2. Juni: Auch Westerwelle verlangt nun den Ausschluss Karslis aus der Fraktion.

3. Juni: Möllemann setzt bei einer Sondersitzung der nordrhein-westfälischen Landtagsfraktion gegen den Willen Westerwelles den Verbleib Karslis in der FDP-Fraktion durch - allerdings unter Auflagen. Karsli selbst sieht sich aber nicht als Abgeordneter „auf Bewährung“ und nennt seine Parteimitgliedschaft eine Frage der Zeit.

4. Juni: Führende Liberale distanzieren sich von dem am Vorabend getroffenen Beschluss zu Karsli. Auch der Zentralrat der Juden reagiert betroffen. Es kommen Zweifel an Westerwelles Führungsstärke auf.

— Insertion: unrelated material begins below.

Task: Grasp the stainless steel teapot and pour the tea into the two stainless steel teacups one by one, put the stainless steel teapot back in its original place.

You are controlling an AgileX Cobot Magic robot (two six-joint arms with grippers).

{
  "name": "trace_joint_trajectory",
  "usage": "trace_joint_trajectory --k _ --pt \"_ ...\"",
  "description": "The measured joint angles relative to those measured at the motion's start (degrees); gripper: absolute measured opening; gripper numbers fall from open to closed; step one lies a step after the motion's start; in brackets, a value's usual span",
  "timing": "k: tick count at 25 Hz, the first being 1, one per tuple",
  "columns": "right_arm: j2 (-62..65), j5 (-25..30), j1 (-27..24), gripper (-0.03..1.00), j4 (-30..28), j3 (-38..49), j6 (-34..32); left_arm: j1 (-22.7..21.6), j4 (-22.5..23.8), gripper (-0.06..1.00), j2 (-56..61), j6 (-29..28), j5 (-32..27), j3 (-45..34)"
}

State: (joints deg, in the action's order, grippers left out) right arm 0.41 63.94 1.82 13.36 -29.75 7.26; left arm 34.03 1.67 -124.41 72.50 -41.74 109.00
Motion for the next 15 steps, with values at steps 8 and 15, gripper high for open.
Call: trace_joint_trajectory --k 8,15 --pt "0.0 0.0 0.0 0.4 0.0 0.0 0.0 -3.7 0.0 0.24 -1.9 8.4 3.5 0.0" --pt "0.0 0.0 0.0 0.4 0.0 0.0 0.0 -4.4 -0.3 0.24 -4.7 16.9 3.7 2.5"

5. Juni: Westerwelle stellt Möllemann ein Ultimatum: Sollte Karsli kommenden Montag noch Mitglied der NRW-Fraktion sein, könne er mit Möllemann “nicht mehr vertrauensvoll zusammenarbeiten". Möllemann selbst fordert in einem Brief vom FDP-Vorsitzenden eine genaue Begründung für sein Ultimatum.
In einem Antwortschreiben verweist Westerwelle darauf, dass Karsli am Vortag einen Brief eines israelischen Journalisten mit dem Kommentar „sehr lesenswert!“ verbreitet habe, in dem die NS-Judenpolitik mit der jetzigen israelischen Palästinapolitik verglichen werde. Vor der FDP-Zentrale findet eine Demonstration der Berliner Jüdischen Gemeinde gegen antisemitische Tendenzen statt.

6. Juni: Möllemann gibt im Düsseldorfer Landtag den Austritt Karslis aus der Fraktion bekannt. Dies habe Karsli ihm am Vorabend brieflich mitgeteilt. Zugleich entschuldigte er sich für den Fall, dass er mit seinen Worten die Empfindungen jüdischer Bürger verletzt haben sollte. Westerwelle scheint die Machtprobe mit Möllemann vorerst für sich entscheiden zu haben.
Kurz darauf betont Möllemann, seine Entschuldigung habe den jüdischen Mitbürgerinnen und Mitbürgern gegolten, „aber nicht Herrn Friedman“. Der Zentralrat der Juden in Deutschland nimmt daraufhin seine Bereitschaft für ein Gespräch wieder zurück. Mit seiner „fortgesetzten Strategie der Doppelzüngigkeit“ habe Möllemann sich endgültig als Gesprächspartner und Demokrat disqualifiziert.

Text: @hüti (FAZ.net) Bildmaterial: AP

Epilog

5. Juni 2003: Knapp drei Monate nach dem Bruch mit der FDP kam der frühere FDP-Spitzenpolitiker Jürgen Möllemann bei einem Fallschirmsprung ums Leben, vermutlich durch Selbstmord. Die Staatsanwaltschaften Münster und Düsseldorf ermittelten gegen Möllemann wegen des Verdachts der Steuerhinterziehung und des Verdachts des Verstoßes gegen das Parteiengesetz.